While the custom soundtrack wasn't bad, there wasn't anything particularly memorable either. Tracks matched the environments and scenes in which they were used; given the type of experience this project intended on giving, it was sufficient, but no more.
There was much deliberation as to whether or not this section should be mentioned, given that the project is up-front about the fact that it's an interactive novel. Ultimately, the choice to include this in the review boiled down to a simple question: "Do the gameplay elements enhance or detract from the overall experience?" And unfortunately, in Dear Edwin's case, the answer was the latter.
There are two elements that can be considered "gameplay" in this project:
1) Interacting/Talking with NPCs and the world
2) Exploring/Moving in maps
Given that this is a detective story, many opportunities were already missed by the design choice to spoon-feed all the clues to the player through unmissable events that are necessary to progress. Even more opportunities were missed when a number of townspeople NPC had dialog that didn't contribute anything to world/lore/character-building. If "having the freedom to choose to talk to townspeople" is a prominent and core game feature, then what does dialog like "They're too focused on each other to talk to me", "I can see my friend's house from here", or "..." add to the play experience?
On the point of giving players the ability to move about and "explore", there's the obvious benefit of showcasing the spectacular art that the game boasts. However, if this was just about eye-candy or awe-inspiring visuals, there are better alternatives to achieve this end. Exploration should lead to discoveries, but unfortunately, there's little to be organically discovered in Dear Edwin. There are very few items that can be interacted with, especially on the larger maps. (Ironically, objects that the protagonist comments on are usually found in smaller maps.)

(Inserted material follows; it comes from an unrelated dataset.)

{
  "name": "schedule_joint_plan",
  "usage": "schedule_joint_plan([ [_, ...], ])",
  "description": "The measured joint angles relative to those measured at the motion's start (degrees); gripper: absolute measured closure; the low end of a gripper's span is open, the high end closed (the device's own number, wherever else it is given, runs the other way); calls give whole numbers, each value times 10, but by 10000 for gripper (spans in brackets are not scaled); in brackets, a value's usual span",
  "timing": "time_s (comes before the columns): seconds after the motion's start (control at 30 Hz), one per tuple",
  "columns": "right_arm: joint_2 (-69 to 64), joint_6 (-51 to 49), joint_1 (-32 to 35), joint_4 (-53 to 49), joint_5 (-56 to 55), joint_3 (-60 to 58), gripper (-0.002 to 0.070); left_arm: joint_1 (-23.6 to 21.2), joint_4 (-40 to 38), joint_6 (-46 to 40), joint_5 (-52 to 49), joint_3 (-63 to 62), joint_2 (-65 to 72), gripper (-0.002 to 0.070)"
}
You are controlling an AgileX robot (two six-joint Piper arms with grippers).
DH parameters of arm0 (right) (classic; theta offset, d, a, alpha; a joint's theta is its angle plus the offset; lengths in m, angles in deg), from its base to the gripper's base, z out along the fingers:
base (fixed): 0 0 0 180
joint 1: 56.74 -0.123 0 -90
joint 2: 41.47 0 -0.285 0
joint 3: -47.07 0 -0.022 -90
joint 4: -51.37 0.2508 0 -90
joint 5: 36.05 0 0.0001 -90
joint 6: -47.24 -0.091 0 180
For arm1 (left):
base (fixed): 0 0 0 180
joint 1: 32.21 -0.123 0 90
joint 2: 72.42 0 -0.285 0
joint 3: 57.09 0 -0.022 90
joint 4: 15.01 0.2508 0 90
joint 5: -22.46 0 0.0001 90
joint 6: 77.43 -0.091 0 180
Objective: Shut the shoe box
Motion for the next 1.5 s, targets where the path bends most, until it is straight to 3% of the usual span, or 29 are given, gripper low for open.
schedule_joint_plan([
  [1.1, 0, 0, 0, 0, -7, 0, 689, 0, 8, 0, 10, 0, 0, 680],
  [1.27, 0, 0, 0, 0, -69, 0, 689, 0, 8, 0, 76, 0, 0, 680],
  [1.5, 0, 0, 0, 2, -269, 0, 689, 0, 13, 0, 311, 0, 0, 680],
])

This, coupled with the "..."-spouting NPCs mentioned earlier, leads to situations where a player would spend time wandering around the map and try to engage with objects or people, only to find that they've wasted their time. A particularly puzzling design choice is the decision to add knocking sounds to doors when the player tries to interact with them. By adding that to the game, one would assume the designer is subtly communicating to the player that there is something that the player can achieve through this mechanism. However, the only instance in which a door was knocked on and answered was during an event scene that is partially triggered WITHOUT an interaction command from the player.

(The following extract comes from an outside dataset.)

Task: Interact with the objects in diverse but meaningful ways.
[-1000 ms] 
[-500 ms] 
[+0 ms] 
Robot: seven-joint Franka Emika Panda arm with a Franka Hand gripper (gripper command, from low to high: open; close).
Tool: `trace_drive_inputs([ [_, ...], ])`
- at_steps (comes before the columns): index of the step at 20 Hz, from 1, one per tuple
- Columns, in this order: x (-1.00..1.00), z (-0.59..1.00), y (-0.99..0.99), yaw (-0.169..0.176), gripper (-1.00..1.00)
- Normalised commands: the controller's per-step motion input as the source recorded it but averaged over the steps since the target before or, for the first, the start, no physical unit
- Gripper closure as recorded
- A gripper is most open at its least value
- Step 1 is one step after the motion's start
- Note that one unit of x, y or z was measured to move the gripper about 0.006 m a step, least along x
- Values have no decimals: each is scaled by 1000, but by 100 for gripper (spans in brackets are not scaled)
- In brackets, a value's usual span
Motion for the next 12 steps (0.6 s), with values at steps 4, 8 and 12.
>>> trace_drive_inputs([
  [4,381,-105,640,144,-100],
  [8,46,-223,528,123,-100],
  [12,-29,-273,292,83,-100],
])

Presenting Dear Edwin in an "RPG-like fashion" is by no means a bad thing. However, it does beg the question whether this project would've benefited even more if it took on a different form of presentation.
Ending (Potential Spoilers)
While the story had an excellent setup and kept up its momentum for most of its length, the closing act leaves much to be desired. For one, there was no aftermath following the revelation of the story's main mystery. While not all mystery stories require an epilogue, the lack of closure given the nature and implications of the core conspiracy unfortunately makes the project feel rushed towards the end and incomplete.
Tangential to that, given the protagonist's backstory and internal conflict that helped fleshed out his character, it seems illogical and out-of-character for him to unravel the conspiracy at the setting and location that he did; as it is natural and easy to imagine that doing so has with the potential consequences of repeating his past mistake at a much larger scale. While I can see how this might be a deliberate choice on the writer's part, in either case, this is another reason why the lack of closure or aftermath is troubling and gives off the unfortunate impression that the final scenes of the story were rushed.
*Note to Devs: I'm trying to keep it as spoiler-free as possible, but if this part (or any part of the review) is too cryptic or you would like to discuss, feel free to let me know. You know where to find me.
All in all, Dear Edwin was a charming experience that easily stands out from its competitors. The lack of meaningful gameplay and seemingly rushed conclusion are regrettable flaws, but otherwise the project is well-made and polished. Kudos to the development team!